Octavio y Publio se pusieron en marcha. El primero, admirado por la cordialidad de aquel procónsul herido que era ya casi una leyenda y el segundo, cojeando levemente, pensando en que pronto Cartago cedería a todas las condiciones impuestas por Roma, pensando en que eso traería la paz a su vida, la paz a Roma, la paz al mundo entero. Publio pensó en qué hermoso podría ser ya vivir en sosiego con su mujer y sus hijos, con la seguridad de saber que ya nunca el tan temido Aníbal, nunca jamás, podría estar en situación de poner en peligro la vida de su joven hijo, pues la guerra contra Aníbal había terminado antes de que el muchacho tuviera edad de empuñar un arma.

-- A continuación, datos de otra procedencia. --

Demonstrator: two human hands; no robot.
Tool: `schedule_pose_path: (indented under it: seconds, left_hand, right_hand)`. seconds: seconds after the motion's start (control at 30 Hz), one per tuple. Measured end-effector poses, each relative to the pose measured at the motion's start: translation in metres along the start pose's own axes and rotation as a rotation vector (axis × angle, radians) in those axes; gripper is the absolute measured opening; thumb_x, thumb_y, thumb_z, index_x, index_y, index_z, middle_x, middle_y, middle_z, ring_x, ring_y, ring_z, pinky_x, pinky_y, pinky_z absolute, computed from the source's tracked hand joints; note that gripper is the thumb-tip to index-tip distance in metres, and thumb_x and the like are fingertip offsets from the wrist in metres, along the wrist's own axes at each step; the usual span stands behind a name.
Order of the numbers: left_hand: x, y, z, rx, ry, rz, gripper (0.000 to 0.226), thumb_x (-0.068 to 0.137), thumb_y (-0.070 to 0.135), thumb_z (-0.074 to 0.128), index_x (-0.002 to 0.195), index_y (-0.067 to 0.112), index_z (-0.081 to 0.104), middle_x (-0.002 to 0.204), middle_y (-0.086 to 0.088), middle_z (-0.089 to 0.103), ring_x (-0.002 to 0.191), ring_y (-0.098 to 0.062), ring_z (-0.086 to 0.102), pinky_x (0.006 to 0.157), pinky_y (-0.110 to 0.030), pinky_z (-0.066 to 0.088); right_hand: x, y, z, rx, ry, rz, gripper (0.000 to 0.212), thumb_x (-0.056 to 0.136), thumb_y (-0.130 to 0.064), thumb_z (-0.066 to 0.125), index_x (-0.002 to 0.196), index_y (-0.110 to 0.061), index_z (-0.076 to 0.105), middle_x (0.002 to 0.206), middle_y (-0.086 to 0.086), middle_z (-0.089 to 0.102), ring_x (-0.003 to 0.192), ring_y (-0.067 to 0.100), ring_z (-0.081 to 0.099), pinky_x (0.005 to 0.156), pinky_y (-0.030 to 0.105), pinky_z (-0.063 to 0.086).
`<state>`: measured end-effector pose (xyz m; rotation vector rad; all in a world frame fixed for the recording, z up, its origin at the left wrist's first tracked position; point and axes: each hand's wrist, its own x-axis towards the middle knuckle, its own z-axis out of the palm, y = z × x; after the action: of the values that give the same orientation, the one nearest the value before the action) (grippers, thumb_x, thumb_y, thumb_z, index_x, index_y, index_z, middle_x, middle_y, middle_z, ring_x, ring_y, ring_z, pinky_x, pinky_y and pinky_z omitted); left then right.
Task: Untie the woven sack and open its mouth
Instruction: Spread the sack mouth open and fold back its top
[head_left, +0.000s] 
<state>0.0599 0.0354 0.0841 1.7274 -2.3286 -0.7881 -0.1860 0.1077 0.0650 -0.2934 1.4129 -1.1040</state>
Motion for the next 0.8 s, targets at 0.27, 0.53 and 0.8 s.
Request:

Publio había dado forma al sueño de su padre y de su tío, había cumplido la promesa a su madre de terminar aquella guerra y había conseguido regresar a Roma para poder decir a Emilia, su amada esposa, que no debía padecer ya por la seguridad del joven Publio. Eso era lo más importante de todo. Había visto morir a su padre y a su tío, y su esposa también había visto caer a su padre, de quien traía de regreso, al menos, su anillo consular. Un pequeño consuelo en medio de toda aquella tempestad, pero un principio sobre el que edificar una vida feliz.

Lo único que le preocupaba era un nuevo sueño que había tenido la noche anterior, un sueño que había sustituido al de los elefantes. Era como un nuevo presagio. En ese sueño Publio había visto lo peor que un ser humano puede ver en su vida: la muerte de un hijo, de su hijo. Era un misterioso presentimiento que en aquellos momentos resultaba absurdo y sinsentido, en especial tras la completa y absoluta derrota de Aníbal, por eso Publio lo apartó de su mente, decidió no darle mayor importancia y se refugió, una vez más, en sus ansias de descanso y paz. Sólo quería regresar a casa.